Music

British India: Life Exaggerated

From an awful first gig with a sound guy who spoke nothing but German, to having their songs played regularly on Triple J and Rage, Declan Melia, frontman of Melbourne band British India isn’t quite sure of how they got so far. But their formula somehow works. And with the release of their album Guillotine at the end of last month, and their upcoming Australian tour, there’s more than enough to occupy their time.

These four like-minded individuals met at high school, but didn’t form a band until they’d all left. “We’d have the day off, hang around in car parks and ask each other what we were gonna do,” remembers Declan.

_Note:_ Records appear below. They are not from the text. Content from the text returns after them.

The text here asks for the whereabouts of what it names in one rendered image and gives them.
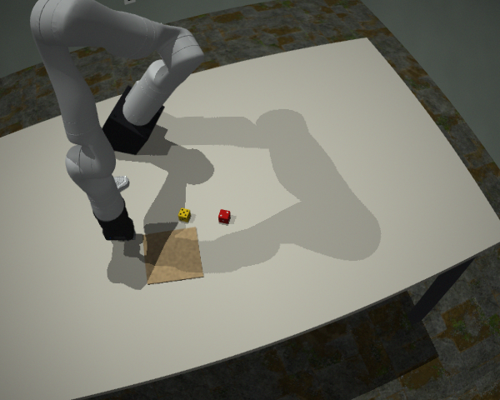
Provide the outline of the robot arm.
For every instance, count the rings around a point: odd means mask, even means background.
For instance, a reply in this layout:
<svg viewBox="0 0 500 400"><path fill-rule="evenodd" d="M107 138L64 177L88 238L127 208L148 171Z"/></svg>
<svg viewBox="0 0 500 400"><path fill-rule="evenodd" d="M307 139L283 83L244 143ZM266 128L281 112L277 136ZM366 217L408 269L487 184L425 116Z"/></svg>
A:
<svg viewBox="0 0 500 400"><path fill-rule="evenodd" d="M204 53L185 28L115 11L95 0L38 0L30 27L57 96L67 139L77 144L67 152L67 173L94 207L106 208L118 197L112 175L116 157L100 126L93 93L68 47L106 48L130 59L158 52L163 60L153 62L135 82L122 108L124 117L137 126L151 121L203 62Z"/></svg>

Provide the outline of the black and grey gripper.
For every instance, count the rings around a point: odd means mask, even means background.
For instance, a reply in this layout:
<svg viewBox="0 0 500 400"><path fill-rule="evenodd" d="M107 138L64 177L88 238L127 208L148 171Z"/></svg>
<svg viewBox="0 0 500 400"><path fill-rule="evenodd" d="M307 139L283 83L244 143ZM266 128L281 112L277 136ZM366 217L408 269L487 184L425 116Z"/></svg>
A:
<svg viewBox="0 0 500 400"><path fill-rule="evenodd" d="M128 216L125 201L120 193L129 187L130 182L126 176L114 177L114 179L118 189L116 201L104 208L94 207L91 204L93 215L98 220L106 240L135 240L136 232L133 221Z"/></svg>

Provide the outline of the tan mat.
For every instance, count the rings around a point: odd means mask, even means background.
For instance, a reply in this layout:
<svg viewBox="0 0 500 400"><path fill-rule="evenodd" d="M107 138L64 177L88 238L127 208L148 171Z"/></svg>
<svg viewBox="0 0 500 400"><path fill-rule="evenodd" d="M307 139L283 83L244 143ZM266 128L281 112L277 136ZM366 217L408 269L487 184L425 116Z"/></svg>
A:
<svg viewBox="0 0 500 400"><path fill-rule="evenodd" d="M147 285L203 278L196 227L142 235Z"/></svg>

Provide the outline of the red die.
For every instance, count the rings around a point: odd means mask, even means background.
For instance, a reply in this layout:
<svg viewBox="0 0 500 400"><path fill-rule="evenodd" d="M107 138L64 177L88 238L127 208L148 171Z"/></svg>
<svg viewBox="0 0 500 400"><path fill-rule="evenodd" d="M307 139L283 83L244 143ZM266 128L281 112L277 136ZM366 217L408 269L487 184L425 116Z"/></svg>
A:
<svg viewBox="0 0 500 400"><path fill-rule="evenodd" d="M231 217L230 211L221 209L218 215L218 221L220 223L228 224L230 217Z"/></svg>

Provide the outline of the yellow die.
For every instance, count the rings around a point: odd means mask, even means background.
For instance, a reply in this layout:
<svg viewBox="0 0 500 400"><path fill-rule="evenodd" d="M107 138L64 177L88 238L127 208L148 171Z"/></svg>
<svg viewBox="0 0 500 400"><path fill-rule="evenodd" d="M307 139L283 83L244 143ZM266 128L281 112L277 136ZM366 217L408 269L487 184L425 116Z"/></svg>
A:
<svg viewBox="0 0 500 400"><path fill-rule="evenodd" d="M186 209L186 208L180 209L180 212L178 214L178 218L180 221L184 221L184 222L188 223L190 216L191 216L191 213L190 213L189 209Z"/></svg>

It just seemed like natural progression, and their persistence has paid off. Leaving for Perth, the first stop of their Aussie tour on July 27, one can’t help but feel excited for them. I ask Declan how they’re getting to Perth. “Flying… I would like to drive, I’m very keen on driving to gigs, but the other guys don’t want to… It’s a beautiful drive, though. It’d be good to do that with the other three guys.”

So, how did it all begin for them as a band? What was their first gig like? “It was awful. We weren’t allowed to be in a pub cos we were all underage… It was this horrible venue, didn’t really have bands on, [and] the sound guy spoke nothing but German. And me and Nic had a huge fight, because he had his guitar too loud during soundcheck.”

British India’s debut album Guillotine was a featured album on Triple J recently, with tracks from the album played every day for a week.

Their album was a work in progress for a few years, with songs being written from the time they formed as a band. Declan says, “It was about three or four years before we started recording the album, which was good because we had a lot more songs for the album, and we picked the best ones from that whole period.”

What experiences contributed to the song lyrics? “They’re not really written a lot from personal experience,” explains Declan. “They’re kinda just written about the kind of things I would like to write a song about. But with the lyrics, I didn’t wanna write this whimsical poetry or anything, you know… We wanted to make it easily accessible for the listener, but at the same time I didn’t wanna hear about real life, because at the end of the day, life is f***ing shit. You just wanna hear about life expanded and life exaggerated.”

The song Teenage Mother was inspired by something Josh Homme [QOTSA] said in an interview about the Rolling Stones’ song Live With Me. ”…It has the lyric, “You’d look good pram pushing down the high street”, which is basically Mick Jagger saying, “You’d look good as a teenage mother.” …I didn’t flat out say it in this song, but the song itself, I guess…” The other thing that inspired it was an interview with Dave Rowntree from Blur. “He said that the new Blur album was a bit about the similarities between cutting off heroin and breaking up with a girl, matching the frustrations of going cold turkey to coming out of a relationship, which was a very frustrating, angsty sound… So I thought, well, if he’s gonna say it, or write an album about it, I could at least write a song about it.”

There are no current plans to release a second album. “We’re not planning anything, we’re just writing… We manage to write one or two good songs a month or so, and that’s just the same rate as it was before the album.” But they do have a few new tracks they’re eager to show off at their upcoming shows.

The tour kicks off in Perth on July 27, with support acts You Will Die Alone (“an awesome 90s, Sonic Youth, Pavement, Nirvana kinda band”), and Reptiles (“like Children Collide with lots of dirt rubbed into them”). Check it out, and see first hand why they’re ripping up the local music scene!